It’s a midwinter Monday night in Michigan, and a group of people are on their way to church.
In the middle of rural Ionia County, they walk past an abundant crop of barbed wire fences and are herded in small groups of five or six into a small sterile room.
They empty their pockets. No metal pens are allowed; only see-through plastic ones. They hold out their arms, walk through a metal detector, and then receive a full-body pat-down. Each is given a small black box with a bright-red button—it’s an alarm and locator device. Just in case.
The air is crisp and cold as they walk through the dark yard to be escorted into building 300, where a squadron of closed-circuit cameras monitors their every move.
The congregation is already assembled and facing the front; deep baritone voices sing “I Have Decided to Follow Jesus.” The latecomers find places to sit at tables among them.
So begins another weekly service of Celebration Fellowship Congregation at the Ionia Bellamy Creek Correctional Facility, the only Christian Reformed church located entirely within a prison.
Every Monday night 30 to 35 inmates come to this makeshift sanctuary to study and worship, joined by 10 to 15 visitors from local Michigan churches who partner with them and commit to attending every week so that relationships can be built.
Everyone takes out a copy of The Purpose-Driven Life, and for the next hour the congregants read through a chapter and talk through a list of questions that the inmates compiled.
When it comes time for the sermon, Rev. Rich Rienstra takes the pulpit. Rienstra was called by Church of the Servant CRC in Grand Rapids, Mich., to lead this new congregation. Rienstra’s work with jail ministries goes back to his first ministry in the 1970s when he was a young pastor fresh out of seminary. But prison ministry has a personal dimension for him; his own son is an inmate in a Michigan prison.
Rienstra explains that the ministry is training inmates to become leaders and prepare for life after prison. “We’re grooming the future elders and deacons of the church,” he said. “Our highest priority is making disciples.”
In many ways the worship service is like any other—people yawn occasionally and shift in their seats, they recite the Apostles’ Creed together. There’s even a children’s prayer. Though no children are present, many of the men have families outside the walls.
When it comes time for the offering, an older inmate named Mike sings “Jesus, Jesus, There’s Just Something About That Name.” The other inmates quietly join in the repeating chorus.

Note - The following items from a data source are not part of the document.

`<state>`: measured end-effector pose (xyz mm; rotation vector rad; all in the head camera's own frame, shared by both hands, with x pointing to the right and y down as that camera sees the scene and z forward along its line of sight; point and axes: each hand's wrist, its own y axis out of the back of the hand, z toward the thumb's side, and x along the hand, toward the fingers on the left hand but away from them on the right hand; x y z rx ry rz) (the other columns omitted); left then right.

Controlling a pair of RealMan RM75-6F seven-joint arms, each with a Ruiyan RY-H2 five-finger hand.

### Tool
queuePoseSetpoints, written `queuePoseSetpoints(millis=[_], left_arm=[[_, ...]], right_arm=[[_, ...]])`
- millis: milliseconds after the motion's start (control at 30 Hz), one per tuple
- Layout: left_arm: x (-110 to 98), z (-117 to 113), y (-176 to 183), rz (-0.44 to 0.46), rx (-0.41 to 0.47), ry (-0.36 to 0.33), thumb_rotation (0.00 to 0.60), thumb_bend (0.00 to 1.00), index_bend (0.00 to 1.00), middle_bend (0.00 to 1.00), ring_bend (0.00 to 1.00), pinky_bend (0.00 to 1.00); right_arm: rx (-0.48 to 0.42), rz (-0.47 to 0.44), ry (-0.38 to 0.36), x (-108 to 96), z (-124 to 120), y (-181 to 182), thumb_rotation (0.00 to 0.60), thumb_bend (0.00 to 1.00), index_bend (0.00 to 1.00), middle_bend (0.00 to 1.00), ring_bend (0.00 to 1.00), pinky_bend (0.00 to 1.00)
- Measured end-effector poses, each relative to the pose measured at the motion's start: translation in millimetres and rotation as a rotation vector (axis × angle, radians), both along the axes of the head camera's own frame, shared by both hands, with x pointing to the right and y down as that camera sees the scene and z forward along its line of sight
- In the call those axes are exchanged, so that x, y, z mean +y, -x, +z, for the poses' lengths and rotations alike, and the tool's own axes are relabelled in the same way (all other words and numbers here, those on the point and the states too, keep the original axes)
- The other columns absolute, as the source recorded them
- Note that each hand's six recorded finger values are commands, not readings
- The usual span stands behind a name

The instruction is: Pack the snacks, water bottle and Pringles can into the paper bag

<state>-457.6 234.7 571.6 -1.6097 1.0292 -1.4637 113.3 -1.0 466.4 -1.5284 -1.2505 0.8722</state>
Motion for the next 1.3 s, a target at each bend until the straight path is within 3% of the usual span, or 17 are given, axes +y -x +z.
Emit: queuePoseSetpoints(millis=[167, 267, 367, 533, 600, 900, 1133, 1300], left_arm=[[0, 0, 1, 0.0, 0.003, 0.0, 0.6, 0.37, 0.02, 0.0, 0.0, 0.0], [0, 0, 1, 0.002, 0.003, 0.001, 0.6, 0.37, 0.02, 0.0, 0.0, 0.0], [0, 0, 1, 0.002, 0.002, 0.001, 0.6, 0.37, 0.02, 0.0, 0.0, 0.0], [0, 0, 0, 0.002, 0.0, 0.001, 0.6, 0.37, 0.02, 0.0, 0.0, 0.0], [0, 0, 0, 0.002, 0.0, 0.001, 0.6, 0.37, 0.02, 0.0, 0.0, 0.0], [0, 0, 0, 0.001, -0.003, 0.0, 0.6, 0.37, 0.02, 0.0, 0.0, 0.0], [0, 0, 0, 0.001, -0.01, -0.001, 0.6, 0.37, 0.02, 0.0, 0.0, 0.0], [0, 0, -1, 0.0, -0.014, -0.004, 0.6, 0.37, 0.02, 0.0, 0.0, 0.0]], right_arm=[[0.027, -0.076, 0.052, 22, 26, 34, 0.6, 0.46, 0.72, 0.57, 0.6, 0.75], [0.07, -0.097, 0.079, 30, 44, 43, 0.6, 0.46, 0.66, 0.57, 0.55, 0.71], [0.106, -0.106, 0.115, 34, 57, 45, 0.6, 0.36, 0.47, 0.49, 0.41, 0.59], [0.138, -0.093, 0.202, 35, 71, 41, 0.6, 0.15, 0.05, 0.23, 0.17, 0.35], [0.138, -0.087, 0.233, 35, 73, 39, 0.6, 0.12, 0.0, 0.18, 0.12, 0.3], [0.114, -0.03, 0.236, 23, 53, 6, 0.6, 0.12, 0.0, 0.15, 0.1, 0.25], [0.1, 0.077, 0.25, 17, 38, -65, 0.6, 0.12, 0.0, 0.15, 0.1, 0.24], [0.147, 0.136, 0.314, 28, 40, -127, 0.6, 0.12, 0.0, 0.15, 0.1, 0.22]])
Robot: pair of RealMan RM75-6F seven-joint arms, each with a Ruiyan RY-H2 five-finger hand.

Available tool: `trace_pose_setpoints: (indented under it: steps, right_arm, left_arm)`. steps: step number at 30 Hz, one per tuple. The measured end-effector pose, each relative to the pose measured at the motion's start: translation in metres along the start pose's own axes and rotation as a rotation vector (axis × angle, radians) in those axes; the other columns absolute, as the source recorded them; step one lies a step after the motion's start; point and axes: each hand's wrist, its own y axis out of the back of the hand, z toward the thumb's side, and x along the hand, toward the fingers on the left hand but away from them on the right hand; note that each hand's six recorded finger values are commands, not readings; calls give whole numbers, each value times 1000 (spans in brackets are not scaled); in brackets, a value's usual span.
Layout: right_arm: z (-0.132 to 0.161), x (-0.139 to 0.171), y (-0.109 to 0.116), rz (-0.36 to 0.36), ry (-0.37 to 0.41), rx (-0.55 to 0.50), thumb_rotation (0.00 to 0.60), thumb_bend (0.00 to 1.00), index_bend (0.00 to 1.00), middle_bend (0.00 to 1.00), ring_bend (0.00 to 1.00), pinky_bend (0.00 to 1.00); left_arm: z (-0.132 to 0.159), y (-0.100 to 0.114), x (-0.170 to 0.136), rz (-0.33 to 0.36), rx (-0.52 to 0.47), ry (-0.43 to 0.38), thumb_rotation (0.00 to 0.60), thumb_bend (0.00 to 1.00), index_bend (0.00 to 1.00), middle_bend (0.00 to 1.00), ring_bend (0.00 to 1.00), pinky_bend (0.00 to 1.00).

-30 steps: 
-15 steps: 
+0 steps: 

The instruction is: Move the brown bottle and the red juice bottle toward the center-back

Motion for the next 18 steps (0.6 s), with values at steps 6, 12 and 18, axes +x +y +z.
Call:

An empty bowl is passed around to gather the inmates’ written prayers and hopes, as they have no money to give.
One of the visitors is Adria Libolt, a retired prison warden. “I never dreamed I’d want to come back [to a prison],” Libolt said. During the Bible study before the worship service, a prisoner seated at Libolt’s table asks her, “Do you consider yourself God’s friend?”
“Prisoners didn’t use to say things to me like that,” she explained. “It was really moving.”
Afterward, the visitors are free to go. They walk back to their cars and slowly drive away. Back behind the barbed wire, the Spirit of God remains.